* Task
Where the listing shows an image, skip it and output all other material unchanged.
Records below:
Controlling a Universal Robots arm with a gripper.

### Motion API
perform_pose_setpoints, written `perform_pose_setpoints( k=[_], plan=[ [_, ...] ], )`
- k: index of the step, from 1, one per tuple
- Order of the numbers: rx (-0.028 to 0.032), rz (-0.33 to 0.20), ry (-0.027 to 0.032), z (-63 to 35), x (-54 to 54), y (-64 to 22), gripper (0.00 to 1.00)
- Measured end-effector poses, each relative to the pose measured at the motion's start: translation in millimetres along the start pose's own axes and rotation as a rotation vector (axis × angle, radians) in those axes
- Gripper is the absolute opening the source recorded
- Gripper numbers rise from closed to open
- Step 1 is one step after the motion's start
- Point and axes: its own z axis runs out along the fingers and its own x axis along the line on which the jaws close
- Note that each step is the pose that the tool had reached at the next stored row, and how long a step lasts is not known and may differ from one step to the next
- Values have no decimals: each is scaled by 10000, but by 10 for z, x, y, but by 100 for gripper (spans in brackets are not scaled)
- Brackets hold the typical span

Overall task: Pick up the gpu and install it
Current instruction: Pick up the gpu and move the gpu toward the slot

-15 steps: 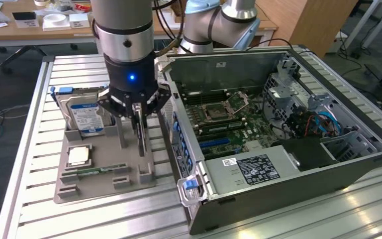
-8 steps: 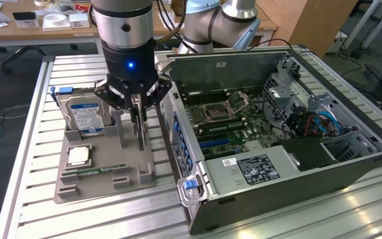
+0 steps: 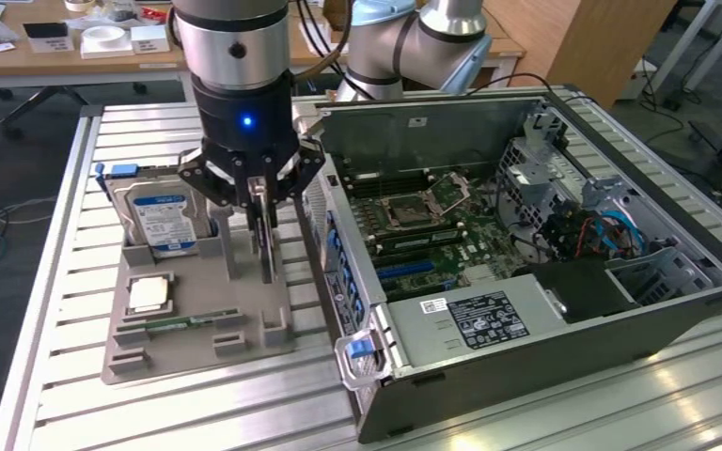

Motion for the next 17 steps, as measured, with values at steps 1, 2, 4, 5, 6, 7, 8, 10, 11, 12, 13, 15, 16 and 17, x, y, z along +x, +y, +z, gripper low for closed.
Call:
perform_pose_setpoints(
  k=[1,2,4,5,6,7,8,10,11,12,13,15,16,17],
  plan=[
    [-2,0,-3,-16,-1,1,27],
    [-4,0,-4,-35,-2,1,27],
    [-4,0,-4,-68,-3,2,27],
    [-3,0,-4,-84,-3,3,27],
    [-4,0,-5,-96,-3,3,27],
    [-4,0,-5,-108,-4,4,27],
    [-4,0,-4,-120,-4,4,27],
    [-4,0,-5,-148,-5,5,27],
    [-4,0,-5,-166,-6,6,27],
    [-4,0,-4,-183,-7,6,27],
    [-4,0,-5,-200,-7,7,27],
    [-4,0,-5,-234,-8,8,27],
    [-3,0,-5,-252,-9,9,27],
    [-4,0,-4,-268,-9,9,27]
  ],
)
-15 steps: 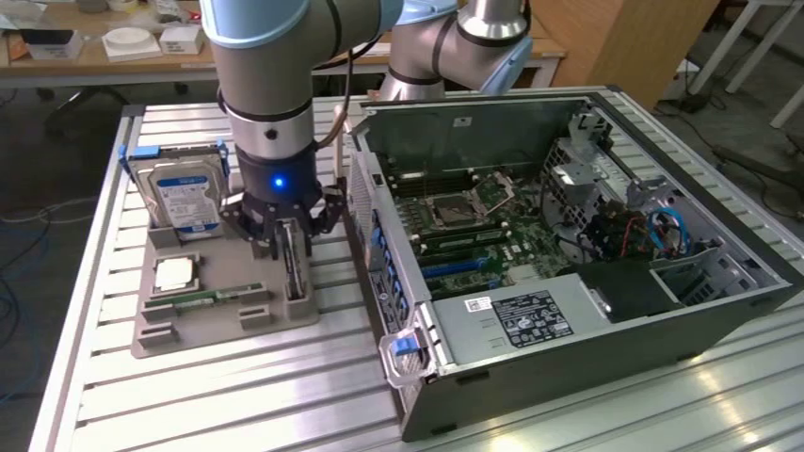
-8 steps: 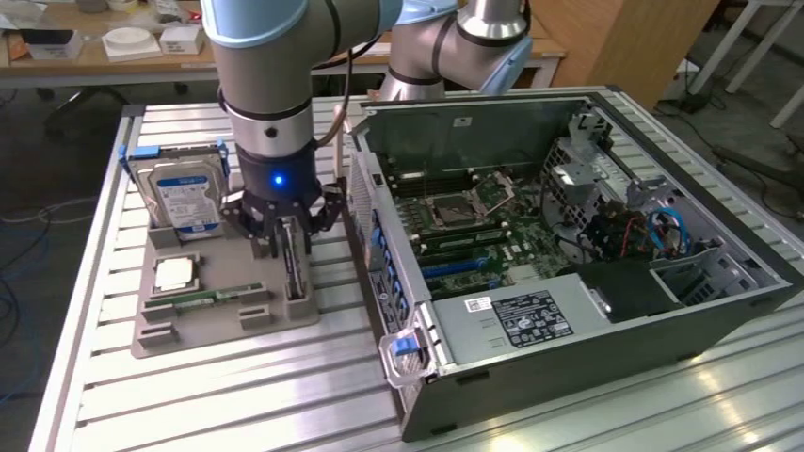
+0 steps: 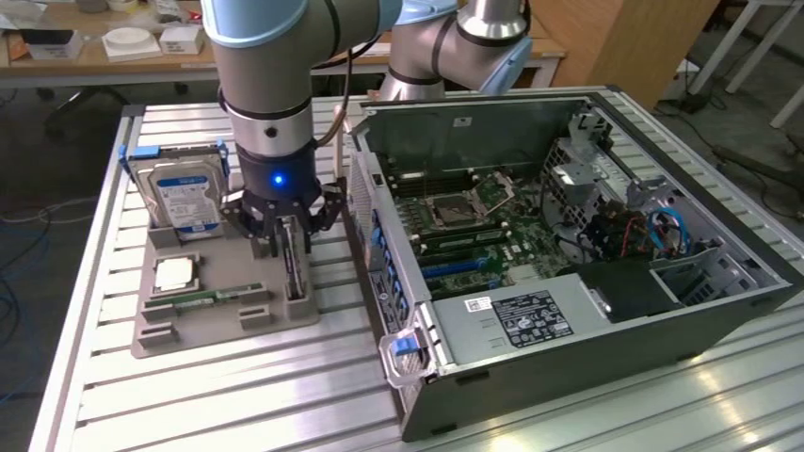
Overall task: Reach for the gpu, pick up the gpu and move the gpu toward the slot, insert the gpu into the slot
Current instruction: 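Pick up the gpu and move the gpu toward the slot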
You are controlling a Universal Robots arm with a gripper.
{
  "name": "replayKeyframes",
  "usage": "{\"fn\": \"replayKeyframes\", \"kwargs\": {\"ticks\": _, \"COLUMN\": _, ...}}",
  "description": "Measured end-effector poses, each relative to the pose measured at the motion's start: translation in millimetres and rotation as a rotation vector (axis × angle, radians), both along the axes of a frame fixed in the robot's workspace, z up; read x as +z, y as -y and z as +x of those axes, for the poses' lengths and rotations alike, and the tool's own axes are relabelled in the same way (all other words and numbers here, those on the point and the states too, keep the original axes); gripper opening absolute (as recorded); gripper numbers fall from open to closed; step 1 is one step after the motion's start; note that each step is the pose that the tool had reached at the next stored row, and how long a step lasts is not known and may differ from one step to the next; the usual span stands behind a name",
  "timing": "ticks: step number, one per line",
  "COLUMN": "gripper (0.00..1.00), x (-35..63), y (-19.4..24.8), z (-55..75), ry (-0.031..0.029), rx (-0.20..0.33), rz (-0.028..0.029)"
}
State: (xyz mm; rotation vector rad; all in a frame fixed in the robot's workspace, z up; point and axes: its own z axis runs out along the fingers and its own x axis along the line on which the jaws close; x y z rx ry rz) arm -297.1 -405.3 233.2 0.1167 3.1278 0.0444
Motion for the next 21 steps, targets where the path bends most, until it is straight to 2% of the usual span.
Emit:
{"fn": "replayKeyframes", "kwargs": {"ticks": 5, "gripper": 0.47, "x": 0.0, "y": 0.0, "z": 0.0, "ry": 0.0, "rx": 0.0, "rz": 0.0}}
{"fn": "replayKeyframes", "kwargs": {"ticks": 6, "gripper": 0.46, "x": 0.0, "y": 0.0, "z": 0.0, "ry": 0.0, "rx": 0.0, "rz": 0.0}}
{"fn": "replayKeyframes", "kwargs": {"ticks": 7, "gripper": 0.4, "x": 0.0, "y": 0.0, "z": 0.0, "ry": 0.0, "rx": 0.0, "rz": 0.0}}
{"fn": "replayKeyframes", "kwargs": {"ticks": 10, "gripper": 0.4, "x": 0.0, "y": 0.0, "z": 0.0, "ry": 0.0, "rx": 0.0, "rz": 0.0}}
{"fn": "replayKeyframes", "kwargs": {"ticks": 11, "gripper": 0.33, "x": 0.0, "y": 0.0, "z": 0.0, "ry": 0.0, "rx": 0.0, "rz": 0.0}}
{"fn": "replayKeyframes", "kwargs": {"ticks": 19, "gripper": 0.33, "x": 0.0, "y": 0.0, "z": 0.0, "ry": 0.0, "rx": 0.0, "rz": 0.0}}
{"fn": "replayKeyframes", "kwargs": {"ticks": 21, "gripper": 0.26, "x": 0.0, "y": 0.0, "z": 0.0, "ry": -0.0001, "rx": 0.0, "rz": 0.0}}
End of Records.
* Output
Controlling a Universal Robots arm with a gripper.

### Motion API
perform_pose_setpoints, written `perform_pose_setpoints( k=[_], plan=[ [_, ...] ], )`
- k: index of the step, from 1, one per tuple
- Order of the numbers: rx (-0.028 to 0.032), rz (-0.33 to 0.20), ry (-0.027 to 0.032), z (-63 to 35), x (-54 to 54), y (-64 to 22), gripper (0.00 to 1.00)
- Measured end-effector poses, each relative to the pose measured at the motion's start: translation in millimetres along the start pose's own axes and rotation as a rotation vector (axis × angle, radians) in those axes
- Gripper is the absolute opening the source recorded
- Gripper numbers rise from closed to open
- Step 1 is one step after the motion's start
- Point and axes: its own z axis runs out along the fingers and its own x axis along the line on which the jaws close
- Note that each step is the pose that the tool had reached at the next stored row, and how long a step lasts is not known and may differ from one step to the next
- Values have no decimals: each is scaled by 10000, but by 10 for z, x, y, but by 100 for gripper (spans in brackets are not scaled)
- Brackets hold the typical span

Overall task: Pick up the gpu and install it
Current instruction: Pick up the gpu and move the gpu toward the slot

-15 steps: 
-8 steps: 
+0 steps: 

Motion for the next 17 steps, as measured, with values at steps 1, 2, 4, 5, 6, 7, 8, 10, 11, 12, 13, 15, 16 and 17, x, y, z along +x, +y, +z, gripper low for closed.
Call:
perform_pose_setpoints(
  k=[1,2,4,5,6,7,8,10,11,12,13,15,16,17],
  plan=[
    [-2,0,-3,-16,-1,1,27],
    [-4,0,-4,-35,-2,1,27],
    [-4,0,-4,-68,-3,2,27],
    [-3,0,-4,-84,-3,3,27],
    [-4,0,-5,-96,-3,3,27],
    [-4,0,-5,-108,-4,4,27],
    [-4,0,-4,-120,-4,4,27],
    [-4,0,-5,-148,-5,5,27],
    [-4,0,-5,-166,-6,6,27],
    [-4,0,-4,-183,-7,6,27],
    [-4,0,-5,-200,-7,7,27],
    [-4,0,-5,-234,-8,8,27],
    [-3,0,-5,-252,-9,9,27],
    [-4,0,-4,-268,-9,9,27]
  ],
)
-15 steps: 
-8 steps: 
+0 steps: 
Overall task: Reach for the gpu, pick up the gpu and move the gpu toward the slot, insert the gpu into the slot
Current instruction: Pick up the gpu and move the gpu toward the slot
You are controlling a Universal Robots arm with a gripper.
{
  "name": "replayKeyframes",
  "usage": "{\"fn\": \"replayKeyframes\", \"kwargs\": {\"ticks\": _, \"COLUMN\": _, ...}}",
  "description": "Measured end-effector poses, each relative to the pose measured at the motion's start: translation in millimetres and rotation as a rotation vector (axis × angle, radians), both along the axes of a frame fixed in the robot's workspace, z up; read x as +z, y as -y and z as +x of those axes, for the poses' lengths and rotations alike, and the tool's own axes are relabelled in the same way (all other words and numbers here, those on the point and the states too, keep the original axes); gripper opening absolute (as recorded); gripper numbers fall from open to closed; step 1 is one step after the motion's start; note that each step is the pose that the tool had reached at the next stored row, and how long a step lasts is not known and may differ from one step to the next; the usual span stands behind a name",
  "timing": "ticks: step number, one per line",
  "COLUMN": "gripper (0.00..1.00), x (-35..63), y (-19.4..24.8), z (-55..75), ry (-0.031..0.029), rx (-0.20..0.33), rz (-0.028..0.029)"
}
State: (xyz mm; rotation vector rad; all in a frame fixed in the robot's workspace, z up; point and axes: its own z axis runs out along the fingers and its own x axis along the line on which the jaws close; x y z rx ry rz) arm -297.1 -405.3 233.2 0.1167 3.1278 0.0444
Motion for the next 21 steps, targets where the path bends most, until it is straight to 2% of the usual span.
Emit:
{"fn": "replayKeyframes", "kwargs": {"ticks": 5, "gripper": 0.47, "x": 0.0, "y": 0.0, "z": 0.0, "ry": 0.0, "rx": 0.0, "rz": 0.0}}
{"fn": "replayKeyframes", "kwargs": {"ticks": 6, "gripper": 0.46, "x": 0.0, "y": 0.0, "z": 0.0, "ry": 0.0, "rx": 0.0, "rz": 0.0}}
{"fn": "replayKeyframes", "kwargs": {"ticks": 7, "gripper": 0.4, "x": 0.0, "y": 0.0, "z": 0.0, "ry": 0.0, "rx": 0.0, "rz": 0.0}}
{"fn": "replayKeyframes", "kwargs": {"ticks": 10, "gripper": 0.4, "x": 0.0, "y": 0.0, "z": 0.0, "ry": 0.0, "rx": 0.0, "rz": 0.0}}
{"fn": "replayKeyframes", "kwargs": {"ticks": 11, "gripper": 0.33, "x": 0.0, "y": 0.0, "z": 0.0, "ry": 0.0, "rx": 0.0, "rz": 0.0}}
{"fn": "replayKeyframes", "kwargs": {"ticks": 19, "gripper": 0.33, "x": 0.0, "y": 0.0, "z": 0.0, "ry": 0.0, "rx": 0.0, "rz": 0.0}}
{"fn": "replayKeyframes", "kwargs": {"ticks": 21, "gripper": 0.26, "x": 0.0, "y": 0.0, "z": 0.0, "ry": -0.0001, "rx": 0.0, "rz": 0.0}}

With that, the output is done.